Too late now. "You can leave your coat down here, if you'd like." He didn't offer to help her. He'd pretty much learned his lesson about that the last time.

She shrugged out of her coat and laid it by the grocery sack. She walked toward him, and his gaze took in her sweater, which wrapped across her breast and closed with buckles on one side. Black leather buckles. The kind that wouldn't be that hard to open. Don't think about the buckles.

He turned, and she followed him upstairs. The first room they entered was filled with free weights and exercise equipment. In front of a wall of mirrors sat his treadmill and Nordic Track.

"Do you really use this stuff?" She pushed up her sleeves, exposing the delicate blue veins on the insides of her wrists.

"Most every day." First he'd noticed her neck and now her wrists. He felt like a vampire.

"I joined a gym once." She walked in the room and ran her hand over his weights. "The Golds on Flamingo Road. I paid a year's membership and went three months. I'm afraid I'm not dedicated to fitness."

"Maybe you need someone to motivate you." He watched her long fingers and hands slip across a row of chrome dumbbells. In his former life, he would have offered to motivate her.

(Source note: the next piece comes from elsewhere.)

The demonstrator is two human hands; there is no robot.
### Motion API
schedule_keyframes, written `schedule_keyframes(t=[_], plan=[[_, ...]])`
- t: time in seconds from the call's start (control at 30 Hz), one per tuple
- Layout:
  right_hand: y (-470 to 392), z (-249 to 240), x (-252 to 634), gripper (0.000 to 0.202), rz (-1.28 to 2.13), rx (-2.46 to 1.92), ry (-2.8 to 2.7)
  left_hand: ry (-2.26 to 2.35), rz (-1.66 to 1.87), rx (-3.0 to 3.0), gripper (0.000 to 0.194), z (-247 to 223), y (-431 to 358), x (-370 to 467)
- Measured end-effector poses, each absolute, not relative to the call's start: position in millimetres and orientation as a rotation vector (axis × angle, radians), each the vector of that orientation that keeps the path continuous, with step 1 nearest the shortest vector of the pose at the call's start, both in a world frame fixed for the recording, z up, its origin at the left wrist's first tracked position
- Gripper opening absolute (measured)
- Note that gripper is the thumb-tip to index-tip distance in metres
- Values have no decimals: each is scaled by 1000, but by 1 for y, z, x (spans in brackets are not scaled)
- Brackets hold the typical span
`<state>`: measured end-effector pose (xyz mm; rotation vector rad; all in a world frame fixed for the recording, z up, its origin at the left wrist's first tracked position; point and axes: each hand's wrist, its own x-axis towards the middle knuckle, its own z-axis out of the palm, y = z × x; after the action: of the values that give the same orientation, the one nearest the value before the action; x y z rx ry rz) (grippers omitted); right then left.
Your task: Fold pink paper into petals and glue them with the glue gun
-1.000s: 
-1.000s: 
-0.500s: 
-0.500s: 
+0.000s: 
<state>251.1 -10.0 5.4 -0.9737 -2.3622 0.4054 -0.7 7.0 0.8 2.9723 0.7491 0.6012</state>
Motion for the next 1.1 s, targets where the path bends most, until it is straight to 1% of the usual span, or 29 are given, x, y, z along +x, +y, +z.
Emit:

"No, that's not my problem. I went with my friend Marilyn, and she's a Stair Master fiend. She tried to motivate me." She shook her head. "But once my thighs start to burn, I just have to lie down. I'm kind of a wimp when it comes to pain."

He laughed even though he wished she hadn't mentioned burning thighs. "Come on." He led her back out to the open hallway that looked down at the entrance and great room. "That's my daughter's room," he said and pointed to a closed door.